The following reply was made to PR kern/57558; it has been noted by GNATS.

From: Frank Kardel <kardel%netbsd.org@localhost>
To: gnats-bugs%netbsd.org@localhost, kern-bug-people%netbsd.org@localhost,
 gnats-admin%netbsd.org@localhost, netbsd-bugs%netbsd.org@localhost
Cc: 
Subject: Re: kern/57558: pgdaemon 100% busy - no scanning (ZFS case)
Date: Fri, 26 Apr 2024 17:34:12 +0200

 see below.
 
 On 04/26/24 16:20, Michael van Elst wrote:
 > The following reply was made to PR kern/57558; it has been noted by GNATS.
 >
 > From: mlelstv%serpens.de@localhost (Michael van Elst)

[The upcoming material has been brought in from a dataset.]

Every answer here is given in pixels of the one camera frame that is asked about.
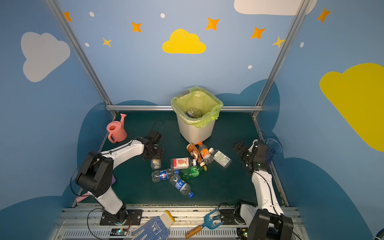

 > To: gnats-bugs%netbsd.org@localhost
 > Cc:
 > Subject: Re: kern/57558: pgdaemon 100% busy - no scanning (ZFS case)
 > Date: Fri, 26 Apr 2024 14:19:37 -0000 (UTC)
 >
 >   kardel%netbsd.org@localhost (Frank Kardel) writes:
 >   
 >   >Observed behavior:
 >   >pagedaemon runs at 100% (alreads at 550 minutes CPU and counting)
 >   
 >   I have local patches to avoid spinning. As the page daemon keeps
 >   data structures locked and runs at maximum priority, it prevents
 >   other tasks to release resources. That's only a little help,
 >   if the page daemon really cannot free anything, the system is still
 >   locked up to some degree.
 In this situation it spins only because the KVA starvation condition is 
 met. That triggers
 the pooldrain thread which in turn attempts to drain the pools. The ZFS 
 pools
 call into arc.c:hdr_recl() which triggers the arc_reclaim_thread. In 
 this scenario
 arc_availablemem() returns a positive value and thus the reclaim thread 
 does not
 reclaim anything.
 So the pagedaemon loops but nothing improves as long
 as arc_availmem returns positive values. At this point the zfs 
 statistics lists
 large amounts of evictable data.
 >   
 >   The main reason, that the page daemon cannot free memory is
 >   that vnodes are not drained. This keeps the associated pools
 >   busy and buffers allocated by the file cache.
 Well, this may not be the reason in this case - there is not even an attempt
 made to let the reclaim thread evict data and drain pools. It doesn't 
 get that far.
 >   
 >   Of course, if ZFS isn't throttled (and it would be less so, if
 >   others make room), it would just expunge the rest of the system
 >   data, so any improvement here just shifts the problem.
 Well ZFS currently likes to eat up all pool memory in this situation.
 >   
 >   >Once uvm_availmem() falls below uvmexp.freetarg the pagedaemon unwedges
 >   >from its tight loop as ZFS finally gives up its stranglehold on pool
 >   >memory..
 >   
 >   I locally added some of the arc tunables to experiment with the
 >   free_target value. The calculation of arc_c_max in arc.c also
 >   doesn't agree with the comments.
 >   
 >   Later ZFS versions did change a lot in this area. Anything we
 >   correct, might need to be redone, when we move to a newer ZFS
 >   code base.
 >   
 Yes, but currently we seem to have a broken ZFS at least on large memory 
 environments. Effects I observed
 are:
      - this bug: the famous looping pagedaemon
      - PR kern/58198: ZFS can lead to UVM kills (no swap, out of swap)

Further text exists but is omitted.